TASK GOAL » Please return each of the entries exactly, minus their pictures.

DATA IN THIS EXERCISE »
»»

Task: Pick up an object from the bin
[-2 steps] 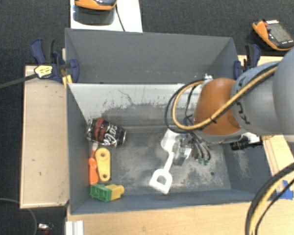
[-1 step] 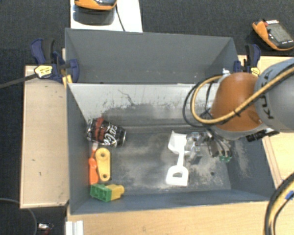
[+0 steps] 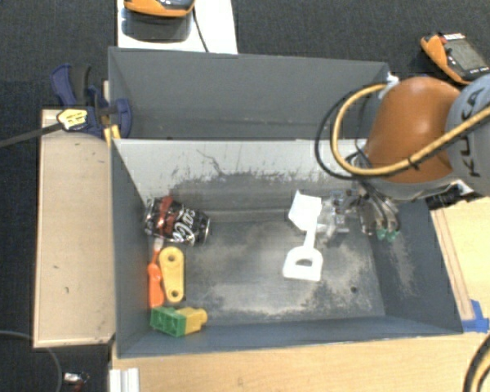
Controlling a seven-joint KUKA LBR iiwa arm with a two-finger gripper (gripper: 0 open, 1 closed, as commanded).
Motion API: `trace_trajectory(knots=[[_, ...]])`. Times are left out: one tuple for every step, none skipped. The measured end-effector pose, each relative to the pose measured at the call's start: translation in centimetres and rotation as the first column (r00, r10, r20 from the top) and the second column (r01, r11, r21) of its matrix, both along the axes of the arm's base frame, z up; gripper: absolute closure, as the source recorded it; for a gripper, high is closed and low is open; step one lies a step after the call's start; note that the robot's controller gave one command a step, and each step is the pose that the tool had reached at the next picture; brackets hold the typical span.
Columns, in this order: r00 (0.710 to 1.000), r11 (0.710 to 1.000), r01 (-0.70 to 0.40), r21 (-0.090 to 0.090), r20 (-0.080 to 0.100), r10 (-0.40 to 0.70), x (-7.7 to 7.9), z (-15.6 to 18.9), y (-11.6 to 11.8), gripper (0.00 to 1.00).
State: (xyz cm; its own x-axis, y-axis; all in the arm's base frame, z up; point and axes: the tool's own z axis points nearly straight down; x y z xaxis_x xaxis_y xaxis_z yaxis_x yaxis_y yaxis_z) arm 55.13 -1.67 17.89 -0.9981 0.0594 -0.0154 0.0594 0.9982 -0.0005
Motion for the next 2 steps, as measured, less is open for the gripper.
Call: trace_trajectory(knots=[[0.995, 0.995, 0.095, 0.001, 0.005, -0.095, -0.1, -1.2, -1.6, 1.0], [0.976, 0.976, -0.217, -0.005, -0.001, 0.217, -0.7, 3.0, -1.6, 1.0]])
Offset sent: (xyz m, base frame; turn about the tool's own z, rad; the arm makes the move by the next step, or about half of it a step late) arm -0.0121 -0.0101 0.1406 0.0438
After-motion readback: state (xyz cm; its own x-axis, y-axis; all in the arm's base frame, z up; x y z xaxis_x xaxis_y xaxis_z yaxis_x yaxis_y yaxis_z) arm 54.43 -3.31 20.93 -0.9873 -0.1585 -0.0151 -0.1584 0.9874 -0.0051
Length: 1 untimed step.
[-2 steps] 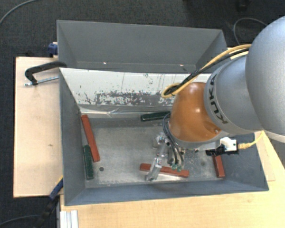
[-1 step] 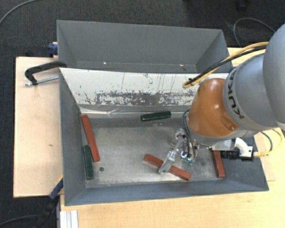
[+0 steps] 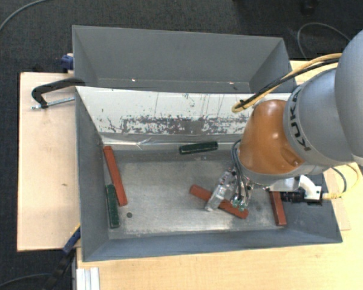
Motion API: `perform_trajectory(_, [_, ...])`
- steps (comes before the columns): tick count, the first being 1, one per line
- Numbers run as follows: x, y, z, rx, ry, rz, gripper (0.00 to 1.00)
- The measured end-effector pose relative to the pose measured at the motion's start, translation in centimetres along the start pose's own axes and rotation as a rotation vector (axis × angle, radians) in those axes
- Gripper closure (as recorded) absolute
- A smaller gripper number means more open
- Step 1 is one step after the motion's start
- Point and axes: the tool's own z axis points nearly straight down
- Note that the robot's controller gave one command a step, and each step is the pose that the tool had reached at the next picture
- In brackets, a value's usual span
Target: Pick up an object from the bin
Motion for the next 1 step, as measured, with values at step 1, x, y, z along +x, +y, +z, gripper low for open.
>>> perform_trajectory(1, [-0.22,0.24,-8.91,-0.005,-0.008,-0.002,1.0])
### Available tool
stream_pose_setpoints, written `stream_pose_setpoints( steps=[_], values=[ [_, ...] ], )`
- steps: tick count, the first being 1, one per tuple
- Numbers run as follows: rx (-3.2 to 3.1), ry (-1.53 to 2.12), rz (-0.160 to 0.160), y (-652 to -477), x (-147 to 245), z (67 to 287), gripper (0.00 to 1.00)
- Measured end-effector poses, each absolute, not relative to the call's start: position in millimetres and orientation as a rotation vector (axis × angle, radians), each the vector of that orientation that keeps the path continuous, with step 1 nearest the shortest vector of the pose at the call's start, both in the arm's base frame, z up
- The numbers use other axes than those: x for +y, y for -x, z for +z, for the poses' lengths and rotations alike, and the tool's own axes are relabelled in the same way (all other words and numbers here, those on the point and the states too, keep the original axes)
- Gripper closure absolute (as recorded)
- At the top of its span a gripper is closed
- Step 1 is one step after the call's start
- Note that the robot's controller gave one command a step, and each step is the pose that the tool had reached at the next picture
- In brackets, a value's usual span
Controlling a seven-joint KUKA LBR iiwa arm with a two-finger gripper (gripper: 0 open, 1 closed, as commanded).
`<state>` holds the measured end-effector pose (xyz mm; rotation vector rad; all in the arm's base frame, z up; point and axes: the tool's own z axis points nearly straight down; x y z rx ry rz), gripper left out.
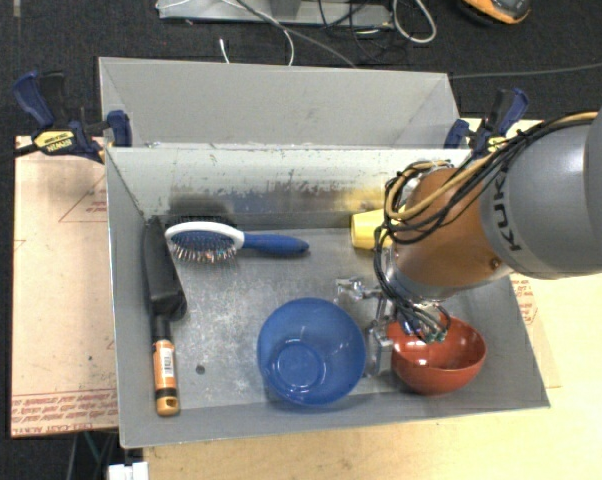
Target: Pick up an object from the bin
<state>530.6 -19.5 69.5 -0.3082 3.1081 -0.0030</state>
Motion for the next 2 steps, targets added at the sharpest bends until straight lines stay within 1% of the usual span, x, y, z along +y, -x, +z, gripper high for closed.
stream_pose_setpoints(
  steps=[1,2],
  values=[
    [3.102,0.337,0.002,-537.4,-32.7,70.9,1.00],
    [3.101,0.337,0.002,-537.4,-32.7,70.9,1.00]
  ],
)
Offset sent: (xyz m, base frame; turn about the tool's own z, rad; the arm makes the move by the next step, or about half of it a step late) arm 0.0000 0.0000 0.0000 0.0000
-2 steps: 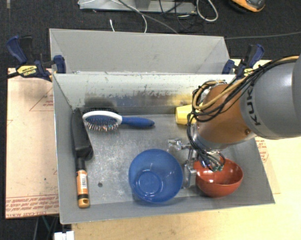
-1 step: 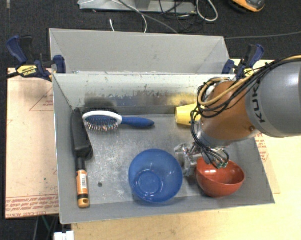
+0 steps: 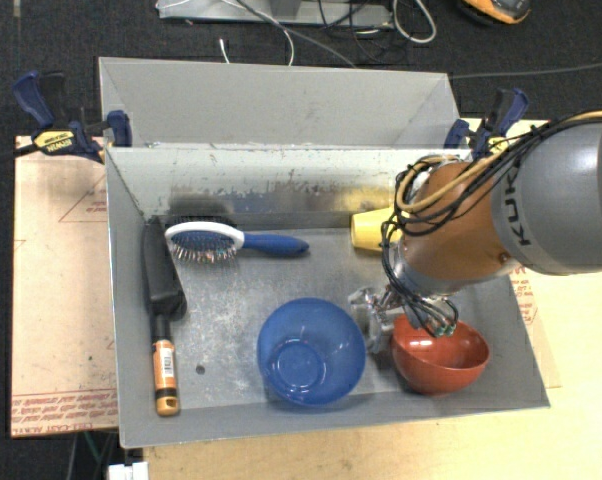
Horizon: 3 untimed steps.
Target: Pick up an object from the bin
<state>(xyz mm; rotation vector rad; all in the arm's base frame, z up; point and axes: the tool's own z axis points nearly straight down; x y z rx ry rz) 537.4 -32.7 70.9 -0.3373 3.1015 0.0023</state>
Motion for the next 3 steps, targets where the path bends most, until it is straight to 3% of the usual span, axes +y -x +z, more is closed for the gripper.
stream_pose_setpoints(
  steps=[1,3],
  values=[
    [3.100,0.337,0.003,-537.6,-32,73,1.00],
    [3.100,0.338,0.005,-537.6,-31,102,1.00]
  ],
)
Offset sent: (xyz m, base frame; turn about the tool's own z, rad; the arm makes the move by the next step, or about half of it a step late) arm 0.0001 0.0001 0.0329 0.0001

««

RESULT FOR THIS TASK »
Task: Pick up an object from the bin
[-2 steps] 
[-1 step] 
[+0 steps] 
Controlling a seven-joint KUKA LBR iiwa arm with a two-finger gripper (gripper: 0 open, 1 closed, as commanded).
Motion API: `trace_trajectory(knots=[[_, ...]])`. Times are left out: one tuple for every step, none skipped. The measured end-effector pose, each relative to the pose measured at the call's start: translation in centimetres and rotation as the first column (r00, r10, r20 from the top) and the second column (r01, r11, r21) of its matrix, both along the axes of the arm's base frame, z up; gripper: absolute closure, as the source recorded it; for a gripper, high is closed and low is open; step one lies a step after the call's start; note that the robot's controller gave one command a step, and each step is the pose that the tool had reached at the next picture; brackets hold the typical span.
Columns, in this order: r00 (0.710 to 1.000), r11 (0.710 to 1.000), r01 (-0.70 to 0.40), r21 (-0.090 to 0.090), r20 (-0.080 to 0.100), r10 (-0.40 to 0.70), x (-7.7 to 7.9), z (-15.6 to 18.9), y (-11.6 to 11.8), gripper (0.00 to 1.00).
State: (xyz cm; its own x-axis, y-axis; all in the arm's base frame, z up; point and axes: the tool's own z axis points nearly straight down; x y z xaxis_x xaxis_y xaxis_z yaxis_x yaxis_y yaxis_z) arm 55.13 -1.67 17.89 -0.9981 0.0594 -0.0154 0.0594 0.9982 -0.0005
Motion for the next 2 steps, as measured, less is open for the gripper.
Call: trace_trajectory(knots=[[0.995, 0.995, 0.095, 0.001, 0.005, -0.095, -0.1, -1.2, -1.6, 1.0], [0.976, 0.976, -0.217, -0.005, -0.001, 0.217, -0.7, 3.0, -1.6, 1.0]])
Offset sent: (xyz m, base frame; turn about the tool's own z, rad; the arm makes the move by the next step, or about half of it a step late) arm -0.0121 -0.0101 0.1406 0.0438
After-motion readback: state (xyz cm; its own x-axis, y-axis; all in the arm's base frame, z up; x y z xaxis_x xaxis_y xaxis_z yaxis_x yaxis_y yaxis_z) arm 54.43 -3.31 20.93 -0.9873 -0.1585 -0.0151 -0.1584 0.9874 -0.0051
Length: 1 untimed step.
[-2 steps] 
[-1 step] 
[+0 steps] 
Motion API: `perform_trajectory(_, [_, ...])`
- steps (comes before the columns): tick count, the first being 1, one per line
- Numbers run as follows: x, y, z, rx, ry, rz, gripper (0.00 to 1.00)
- The measured end-effector pose relative to the pose measured at the motion's start, translation in centimetres along the start pose's own axes and rotation as a rotation vector (axis × angle, radians) in those axes
- Gripper closure (as recorded) absolute
- A smaller gripper number means more open
- Step 1 is one step after the motion's start
- Point and axes: the tool's own z axis points nearly straight down
- Note that the robot's controller gave one command a step, and each step is the pose that the tool had reached at the next picture
- In brackets, a value's usual span
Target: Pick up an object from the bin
Motion for the next 1 step, as measured, with values at step 1, x, y, z along +x, +y, +z, gripper low for open.
>>> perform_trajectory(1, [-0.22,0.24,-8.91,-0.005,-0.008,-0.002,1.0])
### Available tool
stream_pose_setpoints, written `stream_pose_setpoints( steps=[_], values=[ [_, ...] ], )`
- steps: tick count, the first being 1, one per tuple
- Numbers run as follows: rx (-3.2 to 3.1), ry (-1.53 to 2.12), rz (-0.160 to 0.160), y (-652 to -477), x (-147 to 245), z (67 to 287), gripper (0.00 to 1.00)
- Measured end-effector poses, each absolute, not relative to the call's start: position in millimetres and orientation as a rotation vector (axis × angle, radians), each the vector of that orientation that keeps the path continuous, with step 1 nearest the shortest vector of the pose at the call's start, both in the arm's base frame, z up
- The numbers use other axes than those: x for +y, y for -x, z for +z, for the poses' lengths and rotations alike, and the tool's own axes are relabelled in the same way (all other words and numbers here, those on the point and the states too, keep the original axes)
- Gripper closure absolute (as recorded)
- At the top of its span a gripper is closed
- Step 1 is one step after the call's start
- Note that the robot's controller gave one command a step, and each step is the pose that the tool had reached at the next picture
- In brackets, a value's usual span
Controlling a seven-joint KUKA LBR iiwa arm with a two-finger gripper (gripper: 0 open, 1 closed, as commanded).
`<state>` holds the measured end-effector pose (xyz mm; rotation vector rad; all in the arm's base frame, z up; point and axes: the tool's own z axis points nearly straight down; x y z rx ry rz), gripper left out.
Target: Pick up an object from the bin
<state>530.6 -19.5 69.5 -0.3082 3.1081 -0.0030</state>
Motion for the next 2 steps, targets added at the sharpest bends until straight lines stay within 1% of the usual span, x, y, z along +y, -x, +z, gripper high for closed.
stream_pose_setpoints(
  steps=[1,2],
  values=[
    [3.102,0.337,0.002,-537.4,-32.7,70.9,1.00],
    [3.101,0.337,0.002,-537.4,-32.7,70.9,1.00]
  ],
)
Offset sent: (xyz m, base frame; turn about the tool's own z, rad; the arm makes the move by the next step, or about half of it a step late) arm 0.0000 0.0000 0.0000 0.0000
-2 steps: 
-1 step: 
+0 steps: 
Horizon: 3 untimed steps.
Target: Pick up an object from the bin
<state>(xyz mm; rotation vector rad; all in the arm's base frame, z up; point and axes: the tool's own z axis points nearly straight down; x y z rx ry rz) 537.4 -32.7 70.9 -0.3373 3.1015 0.0023</state>
Motion for the next 3 steps, targets where the path bends most, until it is straight to 3% of the usual span, axes +y -x +z, more is closed for the gripper.
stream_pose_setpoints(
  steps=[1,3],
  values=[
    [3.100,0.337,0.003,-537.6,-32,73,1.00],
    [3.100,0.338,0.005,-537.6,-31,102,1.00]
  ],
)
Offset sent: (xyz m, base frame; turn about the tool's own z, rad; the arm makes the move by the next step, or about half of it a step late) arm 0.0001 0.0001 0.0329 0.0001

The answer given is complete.